Publié le mercredi 13 juin 2007 - 19h08
Dans le Centre, la modestie de l’offre ne permet pas aux acheteurs de peser sur les prix des bons mâles charolais de 400 kg, recherchés par quelques importateurs italiens. En revanche, la tendance est très lourde dans la marchandise plus ordinaire, avec des tarifs orientés à la baisse.
Dans le Sud, la commercialisation est également très sélective, avec de gros écarts de prix entre les très bons blonds d’Aquitaine et les sujets plus ordinaires. La situation est identique dans le limousin: sur des marchés comme Agen ou Ussel, la tendance est stable dans la qualité et baisse en ordinaire.

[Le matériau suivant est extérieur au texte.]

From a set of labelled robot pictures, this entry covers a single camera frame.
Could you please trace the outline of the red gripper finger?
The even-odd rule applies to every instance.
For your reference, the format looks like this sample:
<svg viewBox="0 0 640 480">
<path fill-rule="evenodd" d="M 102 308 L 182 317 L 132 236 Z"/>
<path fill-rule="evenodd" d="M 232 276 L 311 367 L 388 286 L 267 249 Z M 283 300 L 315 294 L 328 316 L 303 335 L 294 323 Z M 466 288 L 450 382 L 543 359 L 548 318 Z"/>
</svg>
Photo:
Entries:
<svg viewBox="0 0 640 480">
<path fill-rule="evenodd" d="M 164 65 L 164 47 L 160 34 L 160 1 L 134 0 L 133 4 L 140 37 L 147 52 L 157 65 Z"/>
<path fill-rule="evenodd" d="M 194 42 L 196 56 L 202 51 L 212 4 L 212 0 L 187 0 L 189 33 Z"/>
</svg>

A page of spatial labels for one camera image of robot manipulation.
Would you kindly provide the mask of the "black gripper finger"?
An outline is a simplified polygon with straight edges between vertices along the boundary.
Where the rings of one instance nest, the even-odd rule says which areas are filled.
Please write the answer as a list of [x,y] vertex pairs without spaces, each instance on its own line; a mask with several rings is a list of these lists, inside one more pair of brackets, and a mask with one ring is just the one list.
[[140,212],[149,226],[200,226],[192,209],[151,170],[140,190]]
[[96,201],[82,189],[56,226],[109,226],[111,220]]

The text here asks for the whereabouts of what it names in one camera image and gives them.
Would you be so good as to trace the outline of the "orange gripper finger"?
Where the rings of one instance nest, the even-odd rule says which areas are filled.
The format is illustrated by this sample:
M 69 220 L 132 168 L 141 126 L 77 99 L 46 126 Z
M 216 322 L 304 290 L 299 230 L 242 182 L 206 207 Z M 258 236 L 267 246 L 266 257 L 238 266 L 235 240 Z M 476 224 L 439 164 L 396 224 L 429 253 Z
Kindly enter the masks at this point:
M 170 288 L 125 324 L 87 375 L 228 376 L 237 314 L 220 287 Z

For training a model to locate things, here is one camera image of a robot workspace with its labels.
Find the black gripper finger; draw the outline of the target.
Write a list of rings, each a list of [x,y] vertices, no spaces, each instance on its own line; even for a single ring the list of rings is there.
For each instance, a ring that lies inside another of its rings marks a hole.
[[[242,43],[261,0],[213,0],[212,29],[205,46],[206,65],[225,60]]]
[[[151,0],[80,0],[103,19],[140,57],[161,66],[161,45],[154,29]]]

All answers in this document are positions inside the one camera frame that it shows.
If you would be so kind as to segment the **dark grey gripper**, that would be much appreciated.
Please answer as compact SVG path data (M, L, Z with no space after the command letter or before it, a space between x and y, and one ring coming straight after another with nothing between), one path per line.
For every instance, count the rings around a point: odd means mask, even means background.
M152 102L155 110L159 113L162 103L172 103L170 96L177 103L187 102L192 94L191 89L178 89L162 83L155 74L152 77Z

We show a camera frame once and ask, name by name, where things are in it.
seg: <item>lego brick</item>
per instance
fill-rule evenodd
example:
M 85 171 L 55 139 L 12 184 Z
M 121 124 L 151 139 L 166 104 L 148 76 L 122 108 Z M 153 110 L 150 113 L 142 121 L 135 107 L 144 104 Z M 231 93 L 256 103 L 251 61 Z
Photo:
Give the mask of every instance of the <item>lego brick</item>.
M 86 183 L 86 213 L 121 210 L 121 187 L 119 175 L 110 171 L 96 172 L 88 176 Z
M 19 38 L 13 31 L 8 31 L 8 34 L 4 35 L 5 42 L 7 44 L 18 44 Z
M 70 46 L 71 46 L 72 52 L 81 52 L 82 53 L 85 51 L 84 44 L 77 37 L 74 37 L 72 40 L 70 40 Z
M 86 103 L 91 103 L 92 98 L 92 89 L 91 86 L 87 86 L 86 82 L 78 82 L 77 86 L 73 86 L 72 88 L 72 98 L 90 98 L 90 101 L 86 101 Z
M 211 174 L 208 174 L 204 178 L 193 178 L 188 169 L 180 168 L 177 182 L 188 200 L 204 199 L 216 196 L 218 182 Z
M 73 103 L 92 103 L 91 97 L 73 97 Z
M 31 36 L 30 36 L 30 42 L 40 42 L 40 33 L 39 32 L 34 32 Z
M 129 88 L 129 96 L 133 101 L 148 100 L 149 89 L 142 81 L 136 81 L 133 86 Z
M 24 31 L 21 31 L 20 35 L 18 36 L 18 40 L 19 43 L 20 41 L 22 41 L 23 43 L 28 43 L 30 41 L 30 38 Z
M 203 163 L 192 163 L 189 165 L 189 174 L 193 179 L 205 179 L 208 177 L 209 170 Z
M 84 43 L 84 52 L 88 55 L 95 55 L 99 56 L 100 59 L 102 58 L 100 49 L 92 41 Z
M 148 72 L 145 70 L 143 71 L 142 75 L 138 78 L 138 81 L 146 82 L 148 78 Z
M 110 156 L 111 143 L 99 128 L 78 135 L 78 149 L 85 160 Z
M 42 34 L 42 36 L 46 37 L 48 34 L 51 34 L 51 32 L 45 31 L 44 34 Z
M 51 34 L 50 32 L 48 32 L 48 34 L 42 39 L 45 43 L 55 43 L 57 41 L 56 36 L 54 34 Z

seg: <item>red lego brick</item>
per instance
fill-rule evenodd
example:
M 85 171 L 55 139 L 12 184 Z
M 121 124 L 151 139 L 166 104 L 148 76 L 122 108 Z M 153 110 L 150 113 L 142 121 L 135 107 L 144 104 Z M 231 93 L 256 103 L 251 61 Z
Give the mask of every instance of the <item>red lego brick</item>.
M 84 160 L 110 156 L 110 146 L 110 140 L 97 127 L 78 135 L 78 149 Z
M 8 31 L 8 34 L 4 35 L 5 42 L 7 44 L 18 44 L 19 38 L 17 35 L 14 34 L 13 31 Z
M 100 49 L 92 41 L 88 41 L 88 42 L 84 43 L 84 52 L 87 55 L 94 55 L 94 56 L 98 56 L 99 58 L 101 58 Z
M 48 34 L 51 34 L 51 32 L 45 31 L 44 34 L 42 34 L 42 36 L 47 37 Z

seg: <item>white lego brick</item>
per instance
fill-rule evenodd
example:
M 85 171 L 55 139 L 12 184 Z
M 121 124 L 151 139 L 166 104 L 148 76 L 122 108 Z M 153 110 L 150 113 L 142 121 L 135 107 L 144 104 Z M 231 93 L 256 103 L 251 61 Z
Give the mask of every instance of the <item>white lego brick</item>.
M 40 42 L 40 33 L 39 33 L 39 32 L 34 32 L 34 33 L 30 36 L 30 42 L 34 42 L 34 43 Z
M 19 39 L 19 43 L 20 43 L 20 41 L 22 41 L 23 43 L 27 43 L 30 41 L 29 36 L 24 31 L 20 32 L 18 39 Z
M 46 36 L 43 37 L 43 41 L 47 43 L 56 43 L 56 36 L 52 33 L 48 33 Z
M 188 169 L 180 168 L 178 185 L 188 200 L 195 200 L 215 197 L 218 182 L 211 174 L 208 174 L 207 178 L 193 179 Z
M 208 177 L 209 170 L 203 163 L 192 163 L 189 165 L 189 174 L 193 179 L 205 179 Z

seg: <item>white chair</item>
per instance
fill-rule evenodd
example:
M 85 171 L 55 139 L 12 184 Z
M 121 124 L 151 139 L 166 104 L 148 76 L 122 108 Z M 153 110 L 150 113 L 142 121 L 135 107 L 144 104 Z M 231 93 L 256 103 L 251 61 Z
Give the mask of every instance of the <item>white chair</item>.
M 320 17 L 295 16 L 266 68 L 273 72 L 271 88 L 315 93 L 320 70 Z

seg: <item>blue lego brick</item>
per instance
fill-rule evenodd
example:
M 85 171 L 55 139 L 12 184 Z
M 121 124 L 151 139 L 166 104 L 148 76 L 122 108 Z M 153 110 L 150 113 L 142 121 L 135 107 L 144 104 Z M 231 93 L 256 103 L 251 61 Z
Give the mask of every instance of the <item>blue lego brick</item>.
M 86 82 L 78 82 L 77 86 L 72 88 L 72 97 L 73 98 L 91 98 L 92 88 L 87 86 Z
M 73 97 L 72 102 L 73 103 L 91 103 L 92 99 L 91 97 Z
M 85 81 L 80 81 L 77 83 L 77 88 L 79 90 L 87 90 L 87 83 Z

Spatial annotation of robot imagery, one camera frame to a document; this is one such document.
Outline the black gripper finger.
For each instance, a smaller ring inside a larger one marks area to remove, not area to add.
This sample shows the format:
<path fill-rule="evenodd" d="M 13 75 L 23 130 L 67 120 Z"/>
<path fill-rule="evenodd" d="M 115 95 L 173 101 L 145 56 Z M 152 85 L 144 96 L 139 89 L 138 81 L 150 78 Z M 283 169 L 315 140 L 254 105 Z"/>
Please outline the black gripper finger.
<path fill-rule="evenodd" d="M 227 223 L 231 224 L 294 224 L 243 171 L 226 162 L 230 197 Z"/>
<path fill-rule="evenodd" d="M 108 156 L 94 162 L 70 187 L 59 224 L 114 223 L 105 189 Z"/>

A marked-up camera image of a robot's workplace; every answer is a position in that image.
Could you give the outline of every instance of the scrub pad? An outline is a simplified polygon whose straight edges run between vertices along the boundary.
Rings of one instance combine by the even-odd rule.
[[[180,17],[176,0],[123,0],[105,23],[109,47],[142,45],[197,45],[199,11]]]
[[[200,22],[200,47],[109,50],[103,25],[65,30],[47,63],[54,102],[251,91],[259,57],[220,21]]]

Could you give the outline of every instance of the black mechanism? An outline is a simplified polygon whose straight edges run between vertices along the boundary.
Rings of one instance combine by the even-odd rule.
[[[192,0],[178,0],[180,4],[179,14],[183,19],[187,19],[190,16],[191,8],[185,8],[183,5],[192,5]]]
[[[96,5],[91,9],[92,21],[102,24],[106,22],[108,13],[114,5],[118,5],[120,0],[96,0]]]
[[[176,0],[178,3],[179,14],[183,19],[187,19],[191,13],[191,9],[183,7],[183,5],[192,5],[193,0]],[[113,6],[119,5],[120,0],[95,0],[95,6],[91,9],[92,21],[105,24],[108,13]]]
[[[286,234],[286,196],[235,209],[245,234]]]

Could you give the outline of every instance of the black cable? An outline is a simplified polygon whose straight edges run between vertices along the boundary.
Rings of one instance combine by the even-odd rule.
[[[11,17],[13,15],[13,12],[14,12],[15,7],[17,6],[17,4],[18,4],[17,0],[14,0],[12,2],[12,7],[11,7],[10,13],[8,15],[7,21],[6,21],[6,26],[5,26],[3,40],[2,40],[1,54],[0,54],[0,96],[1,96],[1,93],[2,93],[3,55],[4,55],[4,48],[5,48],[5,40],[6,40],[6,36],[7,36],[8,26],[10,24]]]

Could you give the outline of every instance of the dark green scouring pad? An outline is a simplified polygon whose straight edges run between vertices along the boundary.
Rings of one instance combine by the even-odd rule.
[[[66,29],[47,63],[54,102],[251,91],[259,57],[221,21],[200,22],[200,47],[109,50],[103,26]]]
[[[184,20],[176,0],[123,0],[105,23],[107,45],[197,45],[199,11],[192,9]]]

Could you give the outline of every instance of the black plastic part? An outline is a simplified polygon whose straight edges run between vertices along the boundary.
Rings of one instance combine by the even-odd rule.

Dans l’Ouest et le Nord, la tension commerciale est beaucoup plus marquée. La grande majorité des animaux sont engraissés sur ces régions. Or les éleveurs ne veulent plus rentrer de broutard tant que les prix continuent de baisser. Malgré des apports mesurés sur les marchés, les tarifs sont sérieusement orientés à la baisse, avec des échanges laborieux et partiels (moins-values et 15 à 25 € sur le marché de Châteaubriant).
Dans les femelles, les transactions sont assez régulières et dans une gamme de prix sans grand changement pour les laitonnes charolaises indemnes d’IBR. La vente est plus calme pour les femelles espagnoles, avec des tarifs reconduits, car l’offre est trop faible pour que les acheteurs accentuent la pression.